_________________________________________________________
## Title : Boxing Fighter Pay - Multiple Regression

- Author: Izaan Khudadad
- Email : ikhudada@charlotte.edu
- Affiliation: University of North Carolina at Charlotte

Categories:

- Correlation
- Multiple Regression
- Summary Statistics 
- Linear Regression 
_________________________________________________________

### Introduction

In the following activity, you will use data compiled by Peter Anderson from the Nevada State Athletic Commission(NSAC) and the California State Athletic Commission(CSAC). The dataset covers professional boxing fights held between 2009 and 2017, which includes individual fighters, their opponents, fight characteristics, broadcasting networks, and fighter earnings. 

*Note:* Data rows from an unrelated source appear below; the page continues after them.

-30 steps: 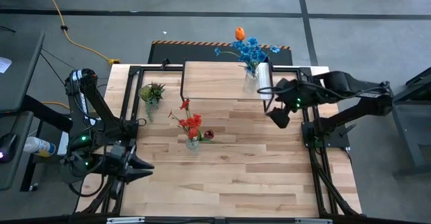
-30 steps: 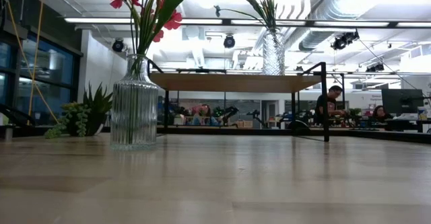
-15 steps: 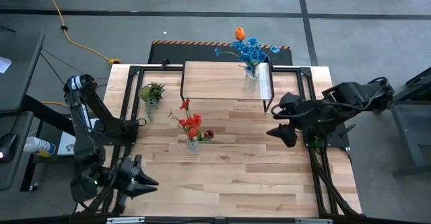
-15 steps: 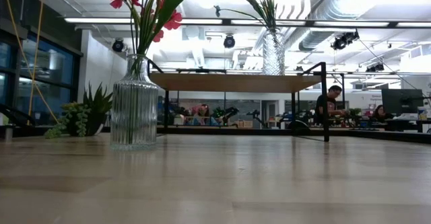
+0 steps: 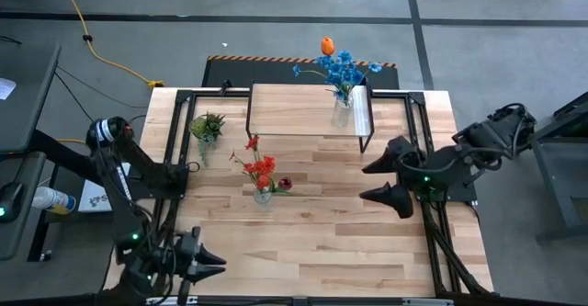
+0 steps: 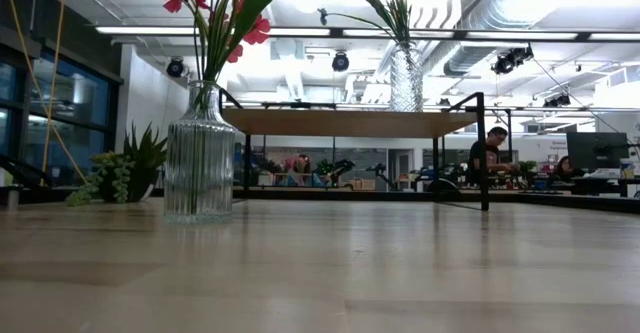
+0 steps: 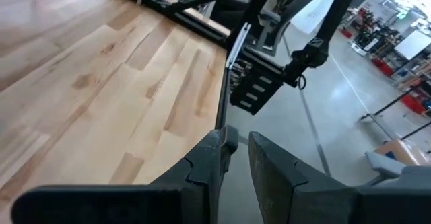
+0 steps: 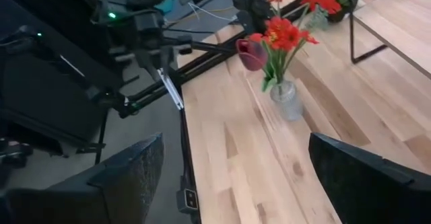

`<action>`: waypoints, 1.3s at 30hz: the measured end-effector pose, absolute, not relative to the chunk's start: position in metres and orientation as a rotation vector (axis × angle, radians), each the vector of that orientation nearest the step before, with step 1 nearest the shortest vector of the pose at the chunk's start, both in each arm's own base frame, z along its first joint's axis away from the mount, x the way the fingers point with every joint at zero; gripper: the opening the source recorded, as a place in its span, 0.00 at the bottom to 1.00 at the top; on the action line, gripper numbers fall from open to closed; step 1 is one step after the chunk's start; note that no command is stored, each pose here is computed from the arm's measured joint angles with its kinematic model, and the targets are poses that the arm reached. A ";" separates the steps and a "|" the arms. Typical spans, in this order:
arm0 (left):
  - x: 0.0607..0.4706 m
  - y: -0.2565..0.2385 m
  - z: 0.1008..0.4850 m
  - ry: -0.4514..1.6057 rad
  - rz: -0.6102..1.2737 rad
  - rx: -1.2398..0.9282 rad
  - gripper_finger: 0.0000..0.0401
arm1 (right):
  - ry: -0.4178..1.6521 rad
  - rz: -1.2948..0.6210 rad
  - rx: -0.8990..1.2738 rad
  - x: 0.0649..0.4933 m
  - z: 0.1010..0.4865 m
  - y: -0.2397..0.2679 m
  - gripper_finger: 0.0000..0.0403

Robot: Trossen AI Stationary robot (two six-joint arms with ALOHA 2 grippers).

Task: Pick and place flowers into a vace then onto a shelf
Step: Put the transparent vase with flowers on the shelf

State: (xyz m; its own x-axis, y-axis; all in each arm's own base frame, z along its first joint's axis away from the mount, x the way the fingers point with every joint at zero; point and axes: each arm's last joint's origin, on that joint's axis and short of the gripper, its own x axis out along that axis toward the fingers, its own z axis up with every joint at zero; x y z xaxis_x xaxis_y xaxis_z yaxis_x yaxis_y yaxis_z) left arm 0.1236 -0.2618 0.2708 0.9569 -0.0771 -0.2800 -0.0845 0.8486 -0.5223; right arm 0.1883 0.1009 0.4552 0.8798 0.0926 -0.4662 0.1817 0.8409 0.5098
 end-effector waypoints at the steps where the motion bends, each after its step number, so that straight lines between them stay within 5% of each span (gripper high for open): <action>1: 0.124 -0.264 0.268 0.302 0.008 -0.556 0.28 | 0.496 -0.045 0.574 0.188 0.455 0.103 0.89; 28: 0.179 -0.237 0.188 0.643 0.361 -0.499 0.28 | 0.485 -0.039 0.508 0.187 0.452 0.119 0.89; 39: 0.179 -0.235 0.167 0.610 0.482 -0.488 0.28 | 0.486 -0.033 0.489 0.187 0.452 0.119 0.89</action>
State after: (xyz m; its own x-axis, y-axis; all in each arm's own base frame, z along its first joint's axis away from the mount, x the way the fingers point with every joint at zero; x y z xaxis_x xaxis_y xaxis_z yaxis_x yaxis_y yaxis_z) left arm 0.1790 -0.2355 0.1666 0.7184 0.2781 -0.6376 -0.5555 0.7810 -0.2853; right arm 0.1870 0.1191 0.4520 0.8860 0.0834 -0.4561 0.1448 0.8847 0.4430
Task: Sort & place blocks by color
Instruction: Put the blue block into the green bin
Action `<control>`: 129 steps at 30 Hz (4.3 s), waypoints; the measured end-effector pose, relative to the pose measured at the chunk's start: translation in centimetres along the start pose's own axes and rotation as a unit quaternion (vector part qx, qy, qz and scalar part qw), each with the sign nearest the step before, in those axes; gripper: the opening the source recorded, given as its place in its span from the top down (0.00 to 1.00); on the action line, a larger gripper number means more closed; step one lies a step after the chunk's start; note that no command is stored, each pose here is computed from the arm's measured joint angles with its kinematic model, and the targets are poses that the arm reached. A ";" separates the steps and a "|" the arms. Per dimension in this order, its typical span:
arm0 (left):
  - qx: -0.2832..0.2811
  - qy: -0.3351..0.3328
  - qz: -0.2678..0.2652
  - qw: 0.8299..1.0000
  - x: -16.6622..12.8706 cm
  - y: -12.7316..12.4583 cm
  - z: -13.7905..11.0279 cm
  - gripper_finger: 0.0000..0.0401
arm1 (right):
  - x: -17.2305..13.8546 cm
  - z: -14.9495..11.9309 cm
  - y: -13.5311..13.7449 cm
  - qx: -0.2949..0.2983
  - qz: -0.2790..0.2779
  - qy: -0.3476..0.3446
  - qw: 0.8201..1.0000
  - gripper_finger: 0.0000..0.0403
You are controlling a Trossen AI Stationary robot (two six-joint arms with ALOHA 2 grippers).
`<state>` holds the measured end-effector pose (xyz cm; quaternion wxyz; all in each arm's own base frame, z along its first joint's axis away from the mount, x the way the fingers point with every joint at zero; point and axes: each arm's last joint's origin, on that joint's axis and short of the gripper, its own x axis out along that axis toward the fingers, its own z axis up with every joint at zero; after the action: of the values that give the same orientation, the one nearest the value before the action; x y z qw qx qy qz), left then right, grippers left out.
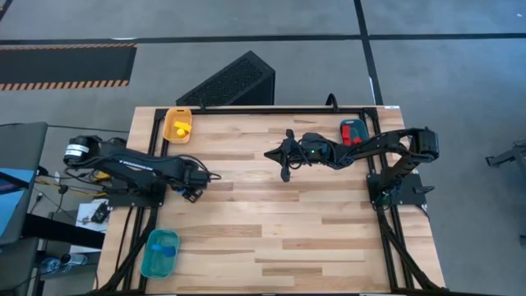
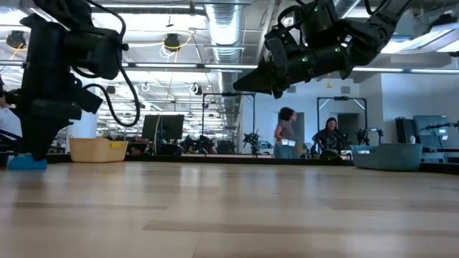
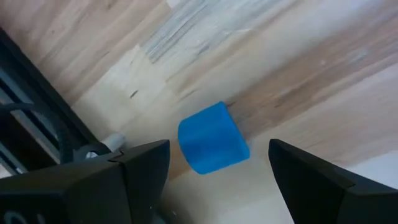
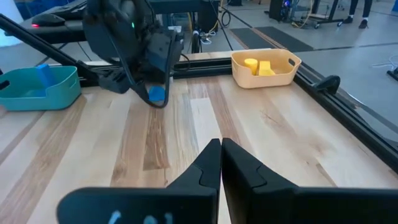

Each observation represents a single fighter in a given bout, forming a panel structure that enables tracking of fighters over time.

Using this data, you will work on how various variables are correlated to fighter purse amount, as well as learn about how to determine the quality of a regression model.

By the end of the activity you should be able to: 
1. Use Python to create models based on more than two predictors. 
2. Understand what Root Mean Squared Error(RMSE) is in the context of multiple regression. 
3. Look at Residual plots to determine the quality of linear regression models. 
4. Use a variety of Python Libraries such as MatplotLib, Numpy, and Seaborn in creating models. 


### Data

The dataset includes over 4,600 fight entries and more than 1,200 unique professional boxers. Each row represents one fighter in one fight.

[Boxing Fighter Pay xlsx](https://github.com/izaan-khudadad/Boxing_Fighter_Pay/blob/main/Boxing_Pay_data.xlsx)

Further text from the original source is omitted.